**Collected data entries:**
☆ ☆ ☆

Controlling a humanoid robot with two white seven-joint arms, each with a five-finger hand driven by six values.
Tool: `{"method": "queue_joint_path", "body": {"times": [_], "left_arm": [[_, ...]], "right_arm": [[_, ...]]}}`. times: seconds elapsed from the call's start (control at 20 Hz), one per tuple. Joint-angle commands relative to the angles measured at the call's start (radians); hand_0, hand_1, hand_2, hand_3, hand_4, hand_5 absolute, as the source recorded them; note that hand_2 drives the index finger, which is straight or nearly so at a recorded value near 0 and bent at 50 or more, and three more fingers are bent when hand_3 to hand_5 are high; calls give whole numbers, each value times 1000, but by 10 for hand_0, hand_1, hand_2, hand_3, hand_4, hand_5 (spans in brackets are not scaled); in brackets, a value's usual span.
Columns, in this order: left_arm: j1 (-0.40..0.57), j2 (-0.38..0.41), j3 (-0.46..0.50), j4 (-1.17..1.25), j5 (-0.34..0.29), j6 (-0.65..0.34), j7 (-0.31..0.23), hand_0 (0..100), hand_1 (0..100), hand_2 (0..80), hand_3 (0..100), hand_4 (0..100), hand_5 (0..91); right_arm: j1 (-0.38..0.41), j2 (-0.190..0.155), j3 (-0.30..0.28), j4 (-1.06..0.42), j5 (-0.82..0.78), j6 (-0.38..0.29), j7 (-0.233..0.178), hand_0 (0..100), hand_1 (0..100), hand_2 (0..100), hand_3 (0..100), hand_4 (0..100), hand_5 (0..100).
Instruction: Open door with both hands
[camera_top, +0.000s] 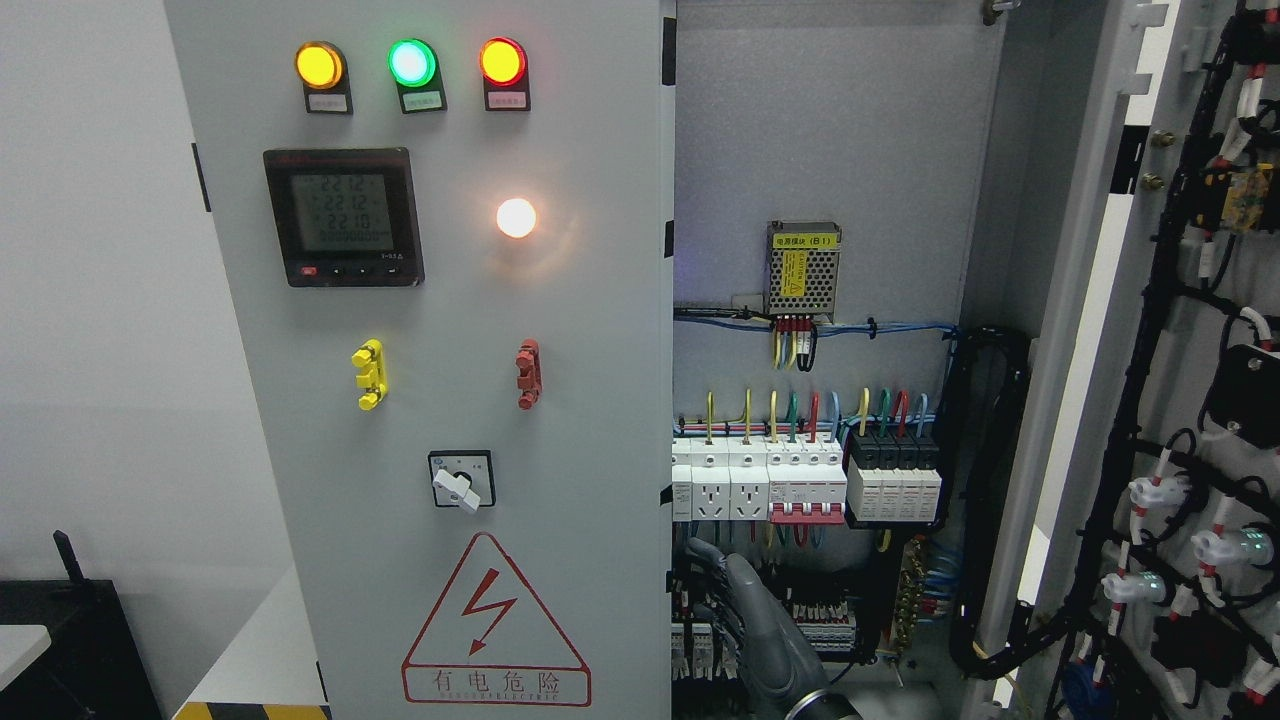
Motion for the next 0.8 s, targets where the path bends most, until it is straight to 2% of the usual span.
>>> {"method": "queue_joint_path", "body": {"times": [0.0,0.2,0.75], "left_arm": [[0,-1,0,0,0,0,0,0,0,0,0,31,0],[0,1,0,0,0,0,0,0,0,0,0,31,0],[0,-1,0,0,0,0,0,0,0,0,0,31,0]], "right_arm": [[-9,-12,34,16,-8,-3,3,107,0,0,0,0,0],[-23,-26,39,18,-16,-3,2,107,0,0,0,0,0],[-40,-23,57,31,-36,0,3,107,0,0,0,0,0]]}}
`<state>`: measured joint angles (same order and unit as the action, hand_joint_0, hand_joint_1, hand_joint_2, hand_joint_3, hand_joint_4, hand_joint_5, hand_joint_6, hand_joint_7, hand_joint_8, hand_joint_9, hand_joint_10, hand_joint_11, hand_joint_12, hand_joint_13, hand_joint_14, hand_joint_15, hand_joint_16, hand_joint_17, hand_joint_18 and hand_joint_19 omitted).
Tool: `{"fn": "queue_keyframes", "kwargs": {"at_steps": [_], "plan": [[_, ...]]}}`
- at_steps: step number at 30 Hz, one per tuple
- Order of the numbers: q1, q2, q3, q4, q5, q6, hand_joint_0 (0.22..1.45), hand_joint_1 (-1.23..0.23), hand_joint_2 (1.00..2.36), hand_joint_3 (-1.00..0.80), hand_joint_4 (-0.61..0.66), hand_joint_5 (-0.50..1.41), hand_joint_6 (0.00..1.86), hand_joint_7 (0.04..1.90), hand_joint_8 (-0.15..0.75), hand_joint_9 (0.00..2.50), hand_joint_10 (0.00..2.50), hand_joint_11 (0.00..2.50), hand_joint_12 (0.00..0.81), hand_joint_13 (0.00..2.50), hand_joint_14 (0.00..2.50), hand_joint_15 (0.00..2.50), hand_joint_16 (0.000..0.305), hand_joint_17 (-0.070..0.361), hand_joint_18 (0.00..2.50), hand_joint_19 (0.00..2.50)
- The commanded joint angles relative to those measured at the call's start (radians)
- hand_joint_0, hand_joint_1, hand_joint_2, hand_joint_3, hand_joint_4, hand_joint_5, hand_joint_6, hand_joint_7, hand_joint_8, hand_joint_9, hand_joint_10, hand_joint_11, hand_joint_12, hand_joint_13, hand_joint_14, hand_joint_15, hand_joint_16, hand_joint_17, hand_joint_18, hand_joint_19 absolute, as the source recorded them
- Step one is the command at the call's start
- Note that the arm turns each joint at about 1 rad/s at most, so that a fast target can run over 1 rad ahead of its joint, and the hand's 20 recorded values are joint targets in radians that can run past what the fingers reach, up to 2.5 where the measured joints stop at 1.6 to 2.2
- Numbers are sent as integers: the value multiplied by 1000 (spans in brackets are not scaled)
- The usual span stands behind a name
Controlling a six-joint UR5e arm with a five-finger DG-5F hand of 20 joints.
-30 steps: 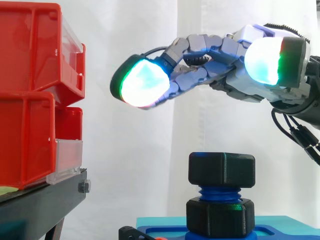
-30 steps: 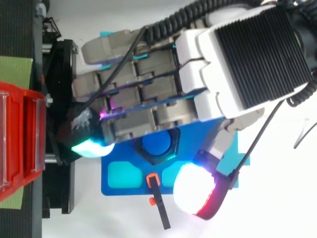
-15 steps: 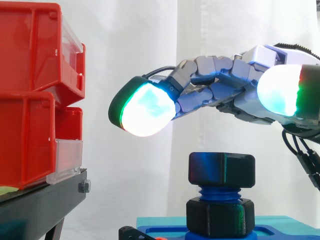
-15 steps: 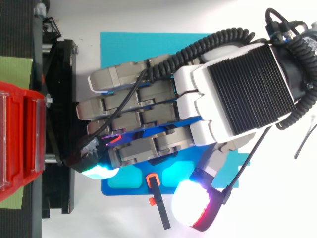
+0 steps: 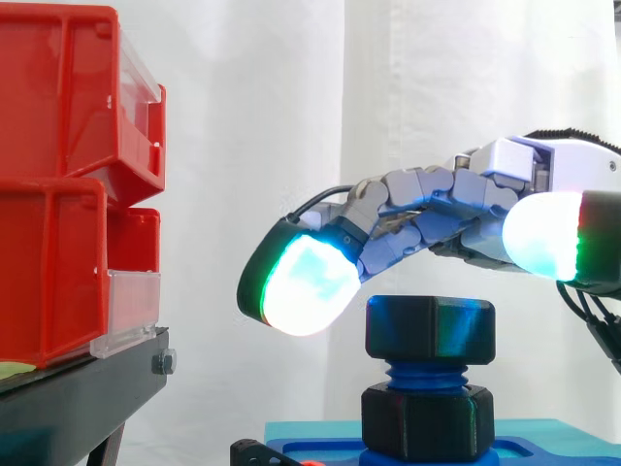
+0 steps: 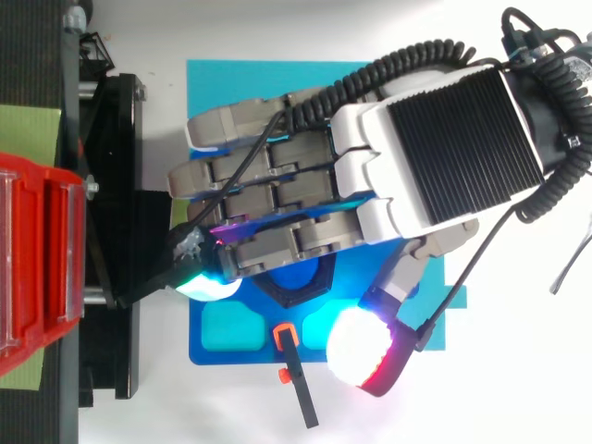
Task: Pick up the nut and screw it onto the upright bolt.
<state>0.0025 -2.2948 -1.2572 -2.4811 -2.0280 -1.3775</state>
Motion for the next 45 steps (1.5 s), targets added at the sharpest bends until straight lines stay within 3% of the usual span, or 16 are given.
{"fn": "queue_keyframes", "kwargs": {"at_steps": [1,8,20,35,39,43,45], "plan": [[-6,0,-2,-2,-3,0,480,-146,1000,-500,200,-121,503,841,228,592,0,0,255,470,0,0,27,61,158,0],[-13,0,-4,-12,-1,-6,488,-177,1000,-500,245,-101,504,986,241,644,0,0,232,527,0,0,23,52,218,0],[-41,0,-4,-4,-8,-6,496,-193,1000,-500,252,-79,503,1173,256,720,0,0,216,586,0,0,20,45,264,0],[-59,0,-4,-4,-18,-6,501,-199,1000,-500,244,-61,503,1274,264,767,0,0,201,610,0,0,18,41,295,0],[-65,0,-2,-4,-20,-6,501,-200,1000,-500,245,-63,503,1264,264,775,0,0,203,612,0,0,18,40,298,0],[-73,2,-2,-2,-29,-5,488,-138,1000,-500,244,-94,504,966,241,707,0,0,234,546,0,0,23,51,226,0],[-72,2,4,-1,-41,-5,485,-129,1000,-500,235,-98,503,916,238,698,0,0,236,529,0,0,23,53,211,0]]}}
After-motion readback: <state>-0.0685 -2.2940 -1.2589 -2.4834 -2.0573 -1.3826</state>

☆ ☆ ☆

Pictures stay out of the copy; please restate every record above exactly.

Controlling a humanoid robot with two white seven-joint arms, each with a five-finger hand driven by six values.
Tool: `{"method": "queue_joint_path", "body": {"times": [_], "left_arm": [[_, ...]], "right_arm": [[_, ...]]}}`. times: seconds elapsed from the call's start (control at 20 Hz), one per tuple. Joint-angle commands relative to the angles measured at the call's start (radians); hand_0, hand_1, hand_2, hand_3, hand_4, hand_5 absolute, as the source recorded them; note that hand_2 drives the index finger, which is straight or nearly so at a recorded value near 0 and bent at 50 or more, and three more fingers are bent when hand_3 to hand_5 are high; calls give whole numbers, each value times 1000, but by 10 for hand_0, hand_1, hand_2, hand_3, hand_4, hand_5 (spans in brackets are not scaled); in brackets, a value's usual span.
Columns, in this order: left_arm: j1 (-0.40..0.57), j2 (-0.38..0.41), j3 (-0.46..0.50), j4 (-1.17..1.25), j5 (-0.34..0.29), j6 (-0.65..0.34), j7 (-0.31..0.23), hand_0 (0..100), hand_1 (0..100), hand_2 (0..80), hand_3 (0..100), hand_4 (0..100), hand_5 (0..91); right_arm: j1 (-0.38..0.41), j2 (-0.190..0.155), j3 (-0.30..0.28), j4 (-1.06..0.42), j5 (-0.82..0.78), j6 (-0.38..0.29), j7 (-0.233..0.178), hand_0 (0..100), hand_1 (0..100), hand_2 (0..100), hand_3 (0..100), hand_4 (0..100), hand_5 (0..100).
Instruction: Open door with both hands
[camera_top, +0.000s] 
Motion for the next 0.8 s, targets where the path bends most, until it is straight to 2% of the usual span.
>>> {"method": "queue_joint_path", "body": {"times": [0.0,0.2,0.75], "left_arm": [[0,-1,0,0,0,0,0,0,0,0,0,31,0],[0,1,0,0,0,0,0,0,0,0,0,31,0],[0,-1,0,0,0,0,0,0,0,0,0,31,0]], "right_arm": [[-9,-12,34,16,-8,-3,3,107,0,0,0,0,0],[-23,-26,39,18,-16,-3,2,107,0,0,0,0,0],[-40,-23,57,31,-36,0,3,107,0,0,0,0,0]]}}
`<state>`: measured joint angles (same order and unit as the action, hand_joint_0, hand_joint_1, hand_joint_2, hand_joint_3, hand_joint_4, hand_joint_5, hand_joint_6, hand_joint_7, hand_joint_8, hand_joint_9, hand_joint_10, hand_joint_11, hand_joint_12, hand_joint_13, hand_joint_14, hand_joint_15, hand_joint_16, hand_joint_17, hand_joint_18 and hand_joint_19 omitted).
Tool: `{"fn": "queue_keyframes", "kwargs": {"at_steps": [_], "plan": [[_, ...]]}}`
- at_steps: step number at 30 Hz, one per tuple
- Order of the numbers: q1, q2, q3, q4, q5, q6, hand_joint_0 (0.22..1.45), hand_joint_1 (-1.23..0.23), hand_joint_2 (1.00..2.36), hand_joint_3 (-1.00..0.80), hand_joint_4 (-0.61..0.66), hand_joint_5 (-0.50..1.41), hand_joint_6 (0.00..1.86), hand_joint_7 (0.04..1.90), hand_joint_8 (-0.15..0.75), hand_joint_9 (0.00..2.50), hand_joint_10 (0.00..2.50), hand_joint_11 (0.00..2.50), hand_joint_12 (0.00..0.81), hand_joint_13 (0.00..2.50), hand_joint_14 (0.00..2.50), hand_joint_15 (0.00..2.50), hand_joint_16 (0.000..0.305), hand_joint_17 (-0.070..0.361), hand_joint_18 (0.00..2.50), hand_joint_19 (0.00..2.50)
- The commanded joint angles relative to those measured at the call's start (radians)
- hand_joint_0, hand_joint_1, hand_joint_2, hand_joint_3, hand_joint_4, hand_joint_5, hand_joint_6, hand_joint_7, hand_joint_8, hand_joint_9, hand_joint_10, hand_joint_11, hand_joint_12, hand_joint_13, hand_joint_14, hand_joint_15, hand_joint_16, hand_joint_17, hand_joint_18, hand_joint_19 absolute, as the source recorded them
- Step one is the command at the call's start
- Note that the arm turns each joint at about 1 rad/s at most, so that a fast target can run over 1 rad ahead of its joint, and the hand's 20 recorded values are joint targets in radians that can run past what the fingers reach, up to 2.5 where the measured joints stop at 1.6 to 2.2
- Numbers are sent as integers: the value multiplied by 1000 (spans in brackets are not scaled)
- The usual span stands behind a name
Controlling a six-joint UR5e arm with a five-finger DG-5F hand of 20 joints.
-30 steps: 
-30 steps: 
-15 steps: 
-15 steps: 
+0 steps: 
+0 steps: 
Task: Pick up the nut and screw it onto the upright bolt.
<state>0.0025 -2.2948 -1.2572 -2.4811 -2.0280 -1.3775</state>
Motion for the next 45 steps (1.5 s), targets added at the sharpest bends until straight lines stay within 3% of the usual span, or 16 are given.
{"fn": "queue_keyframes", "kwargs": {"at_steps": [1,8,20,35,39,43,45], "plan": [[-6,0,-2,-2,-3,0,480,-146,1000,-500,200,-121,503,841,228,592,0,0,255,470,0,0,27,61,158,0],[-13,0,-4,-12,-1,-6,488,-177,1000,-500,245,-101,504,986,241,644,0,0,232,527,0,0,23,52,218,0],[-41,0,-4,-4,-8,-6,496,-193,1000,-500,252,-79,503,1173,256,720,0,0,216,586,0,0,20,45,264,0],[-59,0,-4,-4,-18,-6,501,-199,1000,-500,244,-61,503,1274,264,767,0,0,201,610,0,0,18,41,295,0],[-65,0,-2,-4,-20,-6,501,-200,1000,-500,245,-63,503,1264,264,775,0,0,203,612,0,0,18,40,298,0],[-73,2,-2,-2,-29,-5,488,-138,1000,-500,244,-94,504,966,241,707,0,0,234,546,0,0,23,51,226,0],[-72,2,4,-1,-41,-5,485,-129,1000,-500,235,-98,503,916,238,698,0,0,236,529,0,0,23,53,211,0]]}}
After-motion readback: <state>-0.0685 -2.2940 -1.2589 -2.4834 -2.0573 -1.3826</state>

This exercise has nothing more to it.